The Better Solution: Training Around the Pain
Tendonitis is generally localized to one area, like the shoulder or elbow. Fortunately, not all exercises involve the shoulder and elbow. One of the most popular training methodologies surrounding tendonitis is to simply give the tendon time to rest and heal by avoiding that body part. As an example, when you have tendonitis acting up in your shoulder and the tendon is inflamed, focus on lower body movements and isolation exercises for the arms and core – that way your shoulders are taken out of the rotation. Only cutting out isolation exercises for your shoulder won’t serve your purposes completely, as pretty much all upper-body compound movements involve the shoulder either as a mover or a stabilizer. This can be a great opportunity to bring up a lagging body part or work on your cardio and core strength.
Hitting the Pool Can Help
Working out in the pool isn’t just for prenatal and senior citizen fitness enthusiasts, it can help with tendonitis as well. Laugh in the face of gravity as you let buoyancy assist your joints with the exercise, decreasing the stress on your tendons and joints. Underwater exercise can be a great form of therapy and recuperation since you’re still moving weight, but you can manipulate the stress more and manage your range of motion way more efficiently. You shouldn’t be doing laps in the pool if you have a bum shoulder until your tendon recovers, but there are several weight training devices that were designed to be used in a pool.
Use Heat & Ice
Applying heat and ice to muscles as a way to control tightness, alleviate pain and reduce swelling is nothing new. With the application of heat and a hefty amount of stretching before exercise, your discomfort can be greatly reduced, giving you a broader range of motion and giving you an increased capacity to work your muscles and get those gains. Heat packs and other compresses work well for this. You can simply keep a wash cloth with you and run it under hot water and keep it on for a few minutes before stretching.

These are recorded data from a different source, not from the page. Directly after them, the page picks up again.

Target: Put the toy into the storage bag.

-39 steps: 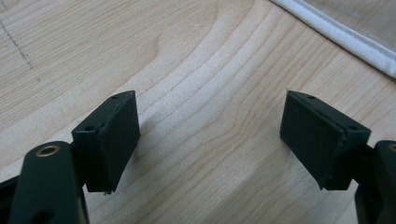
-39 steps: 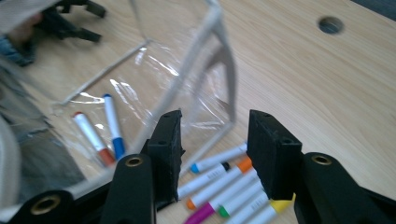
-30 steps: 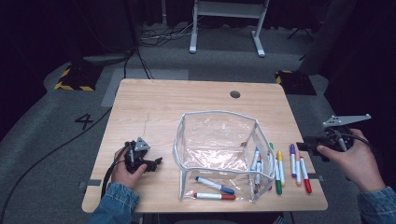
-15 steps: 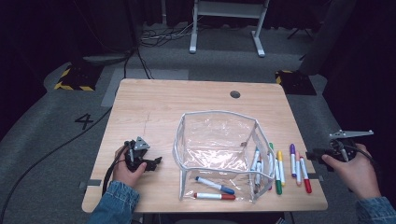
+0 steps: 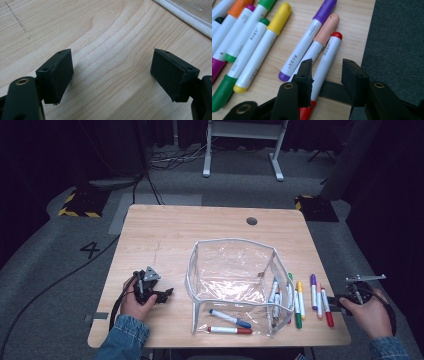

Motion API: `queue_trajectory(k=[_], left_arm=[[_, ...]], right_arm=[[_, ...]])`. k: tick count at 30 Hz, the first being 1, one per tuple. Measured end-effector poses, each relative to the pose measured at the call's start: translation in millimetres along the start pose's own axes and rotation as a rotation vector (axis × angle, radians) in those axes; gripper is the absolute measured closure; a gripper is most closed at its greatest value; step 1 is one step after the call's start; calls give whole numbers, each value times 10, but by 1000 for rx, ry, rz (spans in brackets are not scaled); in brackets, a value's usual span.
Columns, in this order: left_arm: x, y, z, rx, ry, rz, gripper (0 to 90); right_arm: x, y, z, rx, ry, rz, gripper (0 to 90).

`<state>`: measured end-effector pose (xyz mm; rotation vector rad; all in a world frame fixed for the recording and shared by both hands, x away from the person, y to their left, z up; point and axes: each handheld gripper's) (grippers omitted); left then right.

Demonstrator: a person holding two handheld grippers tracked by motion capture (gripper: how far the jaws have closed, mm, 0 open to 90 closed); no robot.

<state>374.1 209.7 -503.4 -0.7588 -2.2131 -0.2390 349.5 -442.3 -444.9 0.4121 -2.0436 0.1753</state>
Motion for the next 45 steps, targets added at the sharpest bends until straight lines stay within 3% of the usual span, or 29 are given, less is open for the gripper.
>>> queue_trajectory(k=[8,17,23,28,37,45], left_arm=[[1,0,0,-1,0,-1,186],[0,0,0,0,0,0,186],[1,0,0,-1,0,-1,186],[1,1,0,-3,1,-1,187],[0,0,0,0,0,0,187],[0,0,0,0,0,0,186]], right_arm=[[-176,19,62,-22,29,-13,622],[-263,113,-18,-87,85,61,684],[-276,118,-55,-117,96,85,758],[-276,100,-50,-148,84,98,766],[-230,77,-51,-133,67,72,768],[-42,117,-121,-95,-4,21,769]])
Point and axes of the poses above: each handheld gripper's, and its own axes: x roughly backward along the jaws, z roughly out of its underside, y roughly to its left, and after that the axes turned 3 degrees about x, right-handed
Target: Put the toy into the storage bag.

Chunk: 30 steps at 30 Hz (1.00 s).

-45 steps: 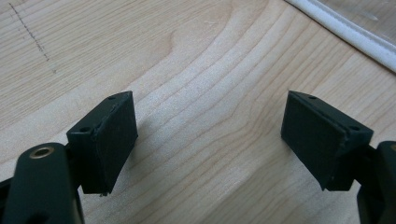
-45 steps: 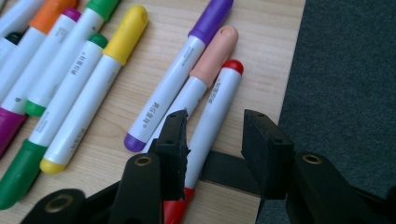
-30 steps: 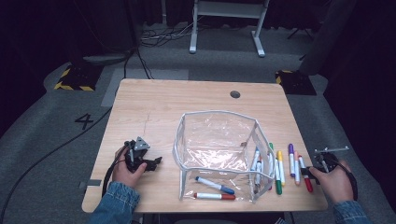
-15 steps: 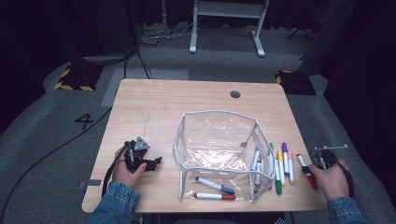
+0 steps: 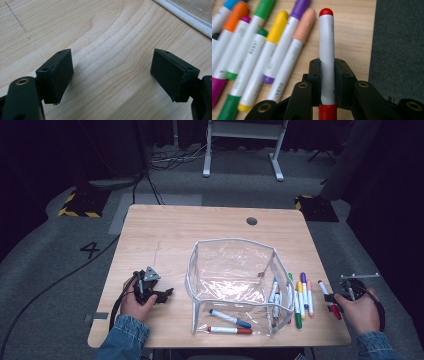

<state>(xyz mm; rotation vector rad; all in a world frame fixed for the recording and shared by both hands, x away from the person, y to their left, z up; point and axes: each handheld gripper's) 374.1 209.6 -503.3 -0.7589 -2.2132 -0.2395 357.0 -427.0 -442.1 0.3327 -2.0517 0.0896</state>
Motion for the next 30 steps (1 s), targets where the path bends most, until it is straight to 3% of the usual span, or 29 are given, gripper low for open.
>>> queue_trajectory(k=[6,14,22,30], left_arm=[[1,2,-1,-3,0,-2,186],[1,2,-1,-2,0,-1,187],[1,1,0,-2,0,-2,186],[1,1,0,-2,1,-2,186]], right_arm=[[267,92,-88,29,-70,-42,768],[748,323,-303,120,-166,-109,768],[1115,728,-575,255,-204,-175,768],[1273,1148,-834,387,-214,-247,768]])
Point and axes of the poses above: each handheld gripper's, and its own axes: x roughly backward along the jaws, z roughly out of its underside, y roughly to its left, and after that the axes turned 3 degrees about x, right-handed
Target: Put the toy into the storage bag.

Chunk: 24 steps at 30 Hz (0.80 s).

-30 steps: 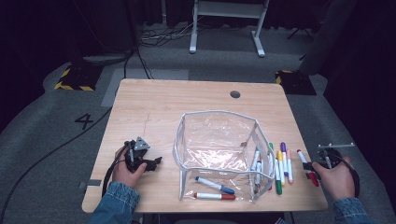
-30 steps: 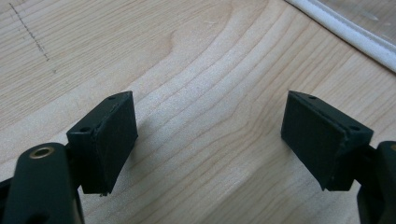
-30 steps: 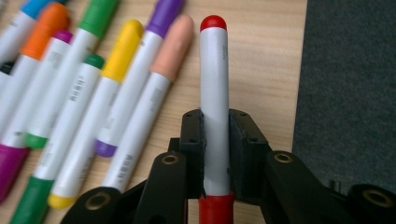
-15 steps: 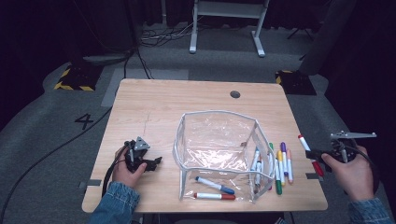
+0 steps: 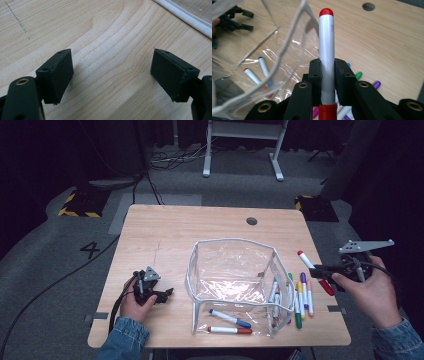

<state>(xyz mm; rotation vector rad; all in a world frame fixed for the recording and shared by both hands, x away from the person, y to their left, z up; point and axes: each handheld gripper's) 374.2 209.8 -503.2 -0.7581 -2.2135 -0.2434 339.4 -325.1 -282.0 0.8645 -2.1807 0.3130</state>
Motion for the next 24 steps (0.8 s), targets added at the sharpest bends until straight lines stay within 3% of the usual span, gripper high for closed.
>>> queue_trajectory(k=[11,18,24], left_arm=[[-1,-1,1,3,0,2,186],[-1,-7,1,5,0,-7,183],[-4,-6,0,7,0,-3,181]], right_arm=[[-168,367,-464,159,27,-102,768],[-321,579,-671,223,55,-179,767],[-498,752,-799,285,99,-215,768]])
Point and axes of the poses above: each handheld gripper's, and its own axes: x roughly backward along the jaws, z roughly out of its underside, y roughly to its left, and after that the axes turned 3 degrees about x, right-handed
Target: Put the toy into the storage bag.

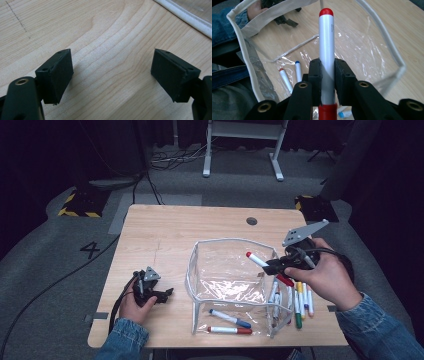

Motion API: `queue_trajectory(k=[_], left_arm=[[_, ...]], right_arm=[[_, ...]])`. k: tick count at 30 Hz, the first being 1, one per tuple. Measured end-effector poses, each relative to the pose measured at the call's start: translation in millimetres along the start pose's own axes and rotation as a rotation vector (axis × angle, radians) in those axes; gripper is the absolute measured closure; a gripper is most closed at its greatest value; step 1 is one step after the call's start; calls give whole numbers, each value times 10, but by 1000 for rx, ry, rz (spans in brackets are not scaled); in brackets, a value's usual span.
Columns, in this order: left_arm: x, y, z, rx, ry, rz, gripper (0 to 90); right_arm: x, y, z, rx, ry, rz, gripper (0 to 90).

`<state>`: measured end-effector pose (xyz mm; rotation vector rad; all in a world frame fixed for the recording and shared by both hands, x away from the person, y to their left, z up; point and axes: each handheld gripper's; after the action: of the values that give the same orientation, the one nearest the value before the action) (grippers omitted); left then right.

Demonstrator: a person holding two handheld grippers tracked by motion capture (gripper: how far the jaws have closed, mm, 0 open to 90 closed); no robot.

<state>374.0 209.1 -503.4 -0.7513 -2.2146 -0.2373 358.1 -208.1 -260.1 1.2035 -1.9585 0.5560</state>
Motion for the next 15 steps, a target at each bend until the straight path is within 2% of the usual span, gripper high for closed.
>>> queue_trajectory(k=[5,15], left_arm=[[-5,0,-8,-5,4,-6,173],[-5,0,-8,-5,4,-6,173]], right_arm=[[-215,21,-126,23,26,-47,768],[-694,44,-248,75,139,-119,767]])
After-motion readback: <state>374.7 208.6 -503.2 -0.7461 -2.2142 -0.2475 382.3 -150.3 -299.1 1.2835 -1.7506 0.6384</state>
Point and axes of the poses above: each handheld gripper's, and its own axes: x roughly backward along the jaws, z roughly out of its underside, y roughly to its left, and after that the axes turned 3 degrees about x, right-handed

Ice can come after the workout. Ice is a natural combatant for swelling; and, sense tendonitis is just a case of the swellies in your tendons, ice can be a big help. About 20 minutes of 5-off-5-on should be sufficient to keep your swelling and discomfort to a minimum after training, or at least some momentary comfort while your tendon heals. Applying ice to a workout can also help you drop that core temperature back down and can be extremely refreshing (cue ice bath enthusiasts).

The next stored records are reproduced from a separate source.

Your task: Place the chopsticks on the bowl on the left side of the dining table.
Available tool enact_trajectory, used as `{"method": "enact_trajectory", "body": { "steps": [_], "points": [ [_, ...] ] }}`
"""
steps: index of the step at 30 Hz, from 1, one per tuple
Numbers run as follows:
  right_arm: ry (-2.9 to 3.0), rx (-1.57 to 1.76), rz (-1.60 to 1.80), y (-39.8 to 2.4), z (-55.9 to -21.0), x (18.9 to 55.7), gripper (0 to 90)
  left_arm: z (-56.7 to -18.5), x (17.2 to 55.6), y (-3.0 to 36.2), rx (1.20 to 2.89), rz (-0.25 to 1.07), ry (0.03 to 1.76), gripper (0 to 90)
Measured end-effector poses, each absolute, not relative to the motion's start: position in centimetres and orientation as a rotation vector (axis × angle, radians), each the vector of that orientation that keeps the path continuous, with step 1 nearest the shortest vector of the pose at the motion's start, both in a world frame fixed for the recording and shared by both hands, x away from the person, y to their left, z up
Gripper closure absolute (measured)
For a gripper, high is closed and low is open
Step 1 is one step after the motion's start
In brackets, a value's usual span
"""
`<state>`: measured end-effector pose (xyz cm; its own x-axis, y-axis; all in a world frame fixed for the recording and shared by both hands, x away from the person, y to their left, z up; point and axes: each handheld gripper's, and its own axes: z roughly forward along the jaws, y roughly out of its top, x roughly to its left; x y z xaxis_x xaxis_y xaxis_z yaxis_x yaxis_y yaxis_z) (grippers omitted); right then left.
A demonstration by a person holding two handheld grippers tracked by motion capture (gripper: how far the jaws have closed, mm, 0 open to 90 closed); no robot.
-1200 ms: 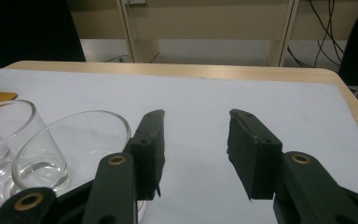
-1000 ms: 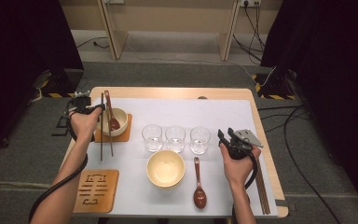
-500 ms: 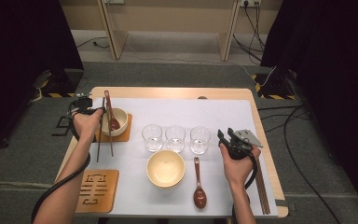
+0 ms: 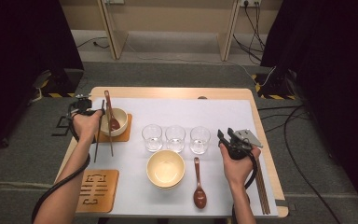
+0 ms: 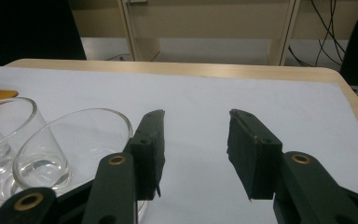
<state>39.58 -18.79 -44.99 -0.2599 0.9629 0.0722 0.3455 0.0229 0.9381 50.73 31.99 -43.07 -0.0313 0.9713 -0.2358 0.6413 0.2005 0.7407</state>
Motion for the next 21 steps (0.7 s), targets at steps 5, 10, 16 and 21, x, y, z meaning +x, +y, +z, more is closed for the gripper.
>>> {"method": "enact_trajectory", "body": {
  "steps": [5, 10, 16, 21],
  "points": [
    [1.67, 1.344, 1.241, -18.78, -45.0, 39.61, 56.6, -43.27, 50.73, 31.97, 1.522, 0.57, 1.755, 82.4],
    [1.667, 1.348, 1.244, -18.8, -44.98, 39.61, 56.6, -43.45, 50.79, 32.06, 1.517, 0.558, 1.767, 82.1],
    [1.669, 1.345, 1.245, -18.78, -44.99, 39.62, 56.6, -43.66, 50.81, 32.16, 1.517, 0.55, 1.776, 82.2],
    [1.673, 1.344, 1.241, -18.71, -45.03, 39.67, 56.6, -43.6, 50.84, 32.18, 1.52, 0.554, 1.772, 81.6]
  ]
}}
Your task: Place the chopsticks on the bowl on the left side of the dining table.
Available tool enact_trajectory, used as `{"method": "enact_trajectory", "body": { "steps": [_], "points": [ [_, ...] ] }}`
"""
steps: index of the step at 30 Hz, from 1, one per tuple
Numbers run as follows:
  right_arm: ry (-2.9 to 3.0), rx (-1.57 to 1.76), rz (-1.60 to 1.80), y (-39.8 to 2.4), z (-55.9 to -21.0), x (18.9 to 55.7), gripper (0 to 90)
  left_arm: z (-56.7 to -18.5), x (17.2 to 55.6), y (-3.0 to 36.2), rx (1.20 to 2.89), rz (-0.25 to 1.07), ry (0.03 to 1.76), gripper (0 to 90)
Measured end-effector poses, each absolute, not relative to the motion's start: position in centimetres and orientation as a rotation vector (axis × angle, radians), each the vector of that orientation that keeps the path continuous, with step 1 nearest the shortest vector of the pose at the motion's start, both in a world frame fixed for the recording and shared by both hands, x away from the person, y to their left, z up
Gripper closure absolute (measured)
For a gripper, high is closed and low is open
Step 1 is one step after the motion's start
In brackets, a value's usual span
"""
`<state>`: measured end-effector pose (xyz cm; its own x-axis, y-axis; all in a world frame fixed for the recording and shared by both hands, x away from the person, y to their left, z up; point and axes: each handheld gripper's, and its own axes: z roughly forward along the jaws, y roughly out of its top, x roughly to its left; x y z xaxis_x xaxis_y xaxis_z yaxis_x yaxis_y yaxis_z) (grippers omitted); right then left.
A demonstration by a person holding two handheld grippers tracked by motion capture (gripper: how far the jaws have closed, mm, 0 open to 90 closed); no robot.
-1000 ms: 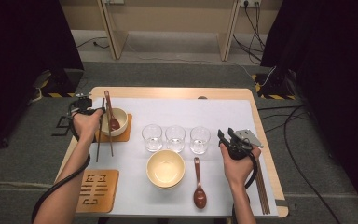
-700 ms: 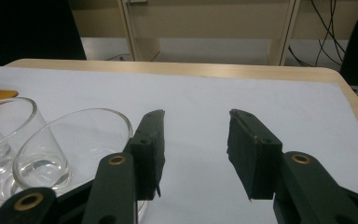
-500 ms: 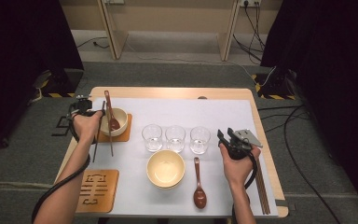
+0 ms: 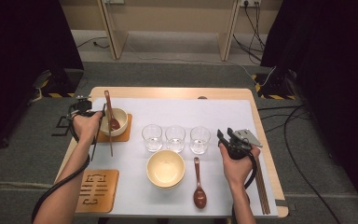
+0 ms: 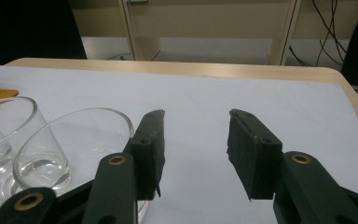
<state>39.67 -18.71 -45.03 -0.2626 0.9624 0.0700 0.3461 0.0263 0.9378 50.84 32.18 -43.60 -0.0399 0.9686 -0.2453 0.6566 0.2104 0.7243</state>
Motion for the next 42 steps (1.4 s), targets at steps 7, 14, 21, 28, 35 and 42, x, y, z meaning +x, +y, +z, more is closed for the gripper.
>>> {"method": "enact_trajectory", "body": {
  "steps": [7, 14, 21, 28, 35, 42],
  "points": [
    [1.674, 1.343, 1.242, -18.7, -45.0, 39.7, 56.6, -43.2, 50.7, 32.2, 1.521, 0.561, 1.744, 77.8],
    [1.679, 1.349, 1.241, -18.6, -45.0, 39.7, 56.5, -42.1, 50.1, 32.3, 1.534, 0.57, 1.698, 75.7],
    [1.679, 1.351, 1.241, -18.8, -45.0, 39.6, 56.3, -40.8, 48.6, 32.6, 1.635, 0.593, 1.606, 84.2],
    [1.679, 1.352, 1.241, -18.8, -45.0, 39.6, 56.2, -40.9, 47.5, 33.1, 1.732, 0.593, 1.563, 88.5],
    [1.685, 1.357, 1.239, -18.8, -45.1, 39.6, 56.0, -41.6, 47.1, 33.4, 1.801, 0.597, 1.559, 88.9],
    [1.692, 1.356, 1.236, -18.7, -45.1, 39.7, 55.7, -42.1, 47.2, 33.4, 1.825, 0.574, 1.566, 88.9]
  ]
}}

Final Thoughts on Working out With Tendonitis
Tendonitis can be a huge roadblock, and is enough to take many people out the gym for weeks, or months at a time. However, it doesn’t have to be that way. Staying active and working around an injury is exponentially easier than going back to a sedentary lifestyle then trying to get back into the groove of being active. By employing one of several effect ideologies or training methods, you can still stay active while your tendonitis runs its course. Whether you’re doing exercises on your bad tendon until you hit an uncomfortable range of motion, training body parts around your discomfort without training the affected body part directly, or just applying heat before your workout and ice afterwards, you’re at no shortage for ways not to let tendonitis keep you out of the gym. It’s your decision to make on how you deal with your tendonitis, so go make it.